The number of Japanese seniors living alone increased by 600% between 1985 and 2015, Bloomberg reported. Half of the seniors caught shoplifting reported living alone, the government discovered last year, and 40% of them said they either don’t have family or rarely speak to them.

“I enjoy my life in prison more. There are always people around, and I don’t feel lonely here. When I got out the second time, I promised that I wouldn’t go back. But when I was out, I couldn’t help feeling nostalgic,” one of the Japanese women told Bloomberg.

“They may have a house. They may have a family. But that doesn’t mean they have a place they feel at home,” Yumi Muranaka, head warden of Iwakuni Women’s Prison, told Bloomberg.
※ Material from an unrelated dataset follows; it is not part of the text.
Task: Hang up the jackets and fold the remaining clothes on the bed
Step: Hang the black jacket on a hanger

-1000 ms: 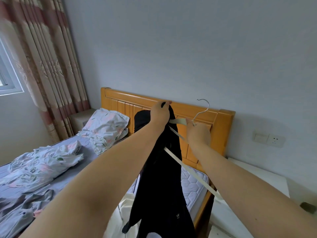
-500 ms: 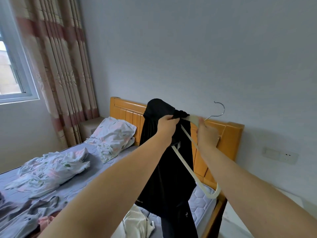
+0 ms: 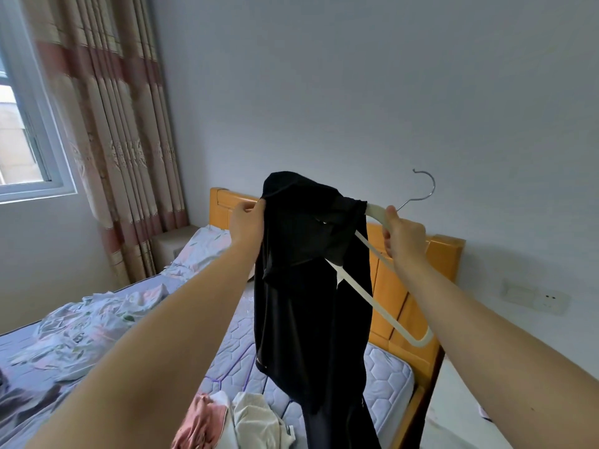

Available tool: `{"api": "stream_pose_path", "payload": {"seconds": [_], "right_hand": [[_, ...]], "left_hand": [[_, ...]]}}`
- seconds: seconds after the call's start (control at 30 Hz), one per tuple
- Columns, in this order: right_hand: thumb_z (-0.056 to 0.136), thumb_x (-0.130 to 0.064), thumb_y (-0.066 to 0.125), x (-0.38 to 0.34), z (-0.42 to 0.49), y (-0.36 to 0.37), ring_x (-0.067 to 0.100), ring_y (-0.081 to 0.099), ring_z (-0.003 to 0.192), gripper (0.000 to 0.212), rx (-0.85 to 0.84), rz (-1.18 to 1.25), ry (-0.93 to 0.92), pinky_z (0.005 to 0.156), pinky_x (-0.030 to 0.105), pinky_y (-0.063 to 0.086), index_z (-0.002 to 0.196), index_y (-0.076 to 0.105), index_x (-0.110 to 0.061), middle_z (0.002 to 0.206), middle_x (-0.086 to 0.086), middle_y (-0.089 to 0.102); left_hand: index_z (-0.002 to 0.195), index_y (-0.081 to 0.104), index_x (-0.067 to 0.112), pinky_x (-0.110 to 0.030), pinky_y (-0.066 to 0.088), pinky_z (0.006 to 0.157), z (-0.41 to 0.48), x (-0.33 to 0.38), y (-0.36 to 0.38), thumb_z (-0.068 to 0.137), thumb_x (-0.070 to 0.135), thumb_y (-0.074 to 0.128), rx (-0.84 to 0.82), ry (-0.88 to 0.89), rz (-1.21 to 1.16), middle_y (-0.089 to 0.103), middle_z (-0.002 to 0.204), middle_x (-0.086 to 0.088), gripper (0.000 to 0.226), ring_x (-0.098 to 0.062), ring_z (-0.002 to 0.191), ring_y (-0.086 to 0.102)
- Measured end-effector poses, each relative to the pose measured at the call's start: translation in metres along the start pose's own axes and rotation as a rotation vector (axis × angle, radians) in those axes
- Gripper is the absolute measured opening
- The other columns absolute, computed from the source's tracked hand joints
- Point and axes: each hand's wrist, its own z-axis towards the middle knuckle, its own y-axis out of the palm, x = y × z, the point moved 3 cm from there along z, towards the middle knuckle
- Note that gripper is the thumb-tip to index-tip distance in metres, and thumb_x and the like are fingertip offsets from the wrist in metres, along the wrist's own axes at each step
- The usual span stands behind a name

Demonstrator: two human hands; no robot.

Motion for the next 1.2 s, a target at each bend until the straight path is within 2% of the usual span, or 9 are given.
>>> {"api": "stream_pose_path", "payload": {"seconds": [0.13, 0.33, 0.6, 0.7, 0.83, 0.9, 0.97, 1.07, 1.2], "right_hand": [[0.099, -0.044, 0.042, 0.010, -0.003, -0.002, 0.012, 0.032, 0.048, 0.048, -0.062, -0.012, 0.002, 0.051, 0.027, 0.029, 0.062, 0.045, -0.013, 0.057, 0.002, 0.038], [0.098, -0.048, 0.041, 0.025, -0.001, -0.012, 0.012, 0.030, 0.049, 0.047, -0.134, -0.017, 0.041, 0.051, 0.026, 0.028, 0.065, 0.045, -0.014, 0.058, 0.001, 0.037], [0.097, -0.044, 0.047, 0.039, -0.004, -0.007, 0.018, 0.036, 0.052, 0.051, -0.171, -0.372, -0.189, 0.061, 0.031, 0.031, 0.054, 0.044, -0.016, 0.053, 0.002, 0.038], [0.097, -0.043, 0.048, 0.048, -0.011, 0.005, 0.017, 0.036, 0.050, 0.053, -0.170, -0.428, -0.193, 0.058, 0.031, 0.031, 0.050, 0.044, -0.019, 0.048, -0.002, 0.036], [0.097, -0.042, 0.048, 0.054, -0.015, 0.014, 0.016, 0.035, 0.051, 0.051, -0.241, -0.300, -0.176, 0.057, 0.029, 0.030, 0.056, 0.051, -0.012, 0.052, 0.002, 0.039], [0.098, -0.039, 0.047, 0.054, -0.014, 0.015, 0.015, 0.035, 0.050, 0.050, -0.245, -0.240, -0.129, 0.056, 0.028, 0.030, 0.055, 0.050, -0.013, 0.051, 0.000, 0.039], [0.098, -0.039, 0.047, 0.057, -0.010, 0.014, 0.015, 0.035, 0.049, 0.049, -0.210, -0.190, -0.075, 0.055, 0.028, 0.029, 0.055, 0.050, -0.014, 0.050, -0.001, 0.040], [0.098, -0.040, 0.048, 0.063, -0.005, 0.011, 0.015, 0.033, 0.046, 0.050, -0.153, -0.157, 0.007, 0.051, 0.027, 0.028, 0.055, 0.048, -0.014, 0.045, -0.004, 0.038], [0.097, -0.042, 0.047, 0.063, -0.004, 0.010, 0.015, 0.032, 0.046, 0.052, -0.148, -0.196, 0.003, 0.054, 0.029, 0.029, 0.053, 0.044, -0.015, 0.046, -0.002, 0.036]], "left_hand": [[0.134, 0.047, 0.012, -0.040, 0.051, 0.092, 0.015, 0.007, 0.002, 0.092, 0.028, 0.061, -0.258, 0.110, 0.105, 0.055, 0.111, -0.002, 0.047, -0.023, 0.104, 0.057], [0.085, 0.067, -0.007, -0.032, 0.051, 0.062, 0.031, 0.019, -0.011, 0.093, 0.018, 0.058, -0.298, 0.345, 0.511, 0.060, 0.070, -0.017, 0.028, -0.017, 0.051, 0.052], [0.056, 0.036, 0.009, -0.028, 0.025, 0.051, 0.037, 0.053, 0.001, 0.094, 0.013, 0.046, -0.088, 0.397, 0.457, 0.033, 0.055, -0.006, 0.039, -0.017, 0.052, 0.031], [0.058, 0.040, 0.008, -0.031, 0.032, 0.054, 0.032, 0.054, 0.016, 0.095, 0.012, 0.044, -0.127, 0.408, 0.429, 0.036, 0.055, -0.007, 0.037, -0.022, 0.054, 0.039], [0.106, 0.066, 0.008, -0.037, 0.052, 0.091, 0.035, 0.043, 0.023, 0.094, 0.002, 0.040, -0.312, 0.289, 0.242, 0.063, 0.102, -0.011, 0.030, -0.024, 0.097, 0.060], [0.146, 0.036, 0.019, -0.036, 0.046, 0.100, 0.030, 0.027, 0.026, 0.095, 0.002, 0.041, -0.610, 0.130, 0.433, 0.049, 0.131, -0.006, 0.054, -0.026, 0.120, 0.050], [0.153, 0.008, 0.027, -0.042, 0.044, 0.098, 0.026, 0.011, 0.021, 0.099, 0.017, 0.045, -0.731, 0.087, 0.791, 0.040, 0.138, -0.005, 0.066, -0.033, 0.127, 0.045], [0.146, 0.032, 0.020, -0.043, 0.042, 0.100, 0.031, -0.002, 0.011, 0.102, 0.037, 0.038, -0.720, 0.106, 0.861, 0.042, 0.143, -0.006, 0.047, -0.030, 0.129, 0.043], [0.100, 0.062, 0.010, -0.045, 0.049, 0.095, 0.037, -0.018, -0.003, 0.099, 0.037, 0.046, -0.782, 0.221, 0.936, 0.059, 0.100, -0.009, 0.031, -0.023, 0.094, 0.056]]}}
Intentionally getting arrested isn’t necessarily unique to Japan. In the United States, for example, there have been cases of people deliberately getting locked up to gain access to healthcare, avoid harsh weather conditions, or force themselves to quit a drug habit.

But the scale of Japan’s problem is alarming authorities. The government is trying to combat its senior crime problem by improving its welfare system and social services program, according to Bloomberg, but the wave of senior criminals doesn’t appear to be ending any time soon.

“Life inside is never easy,” social worker Takeshi Izumaru said. “But for some, outside, it’s worse.”

Just imagine the senior citizens deliberately commit crimes so that they can be behind prison and can have some social life.

– Individualism has indeed done much harm.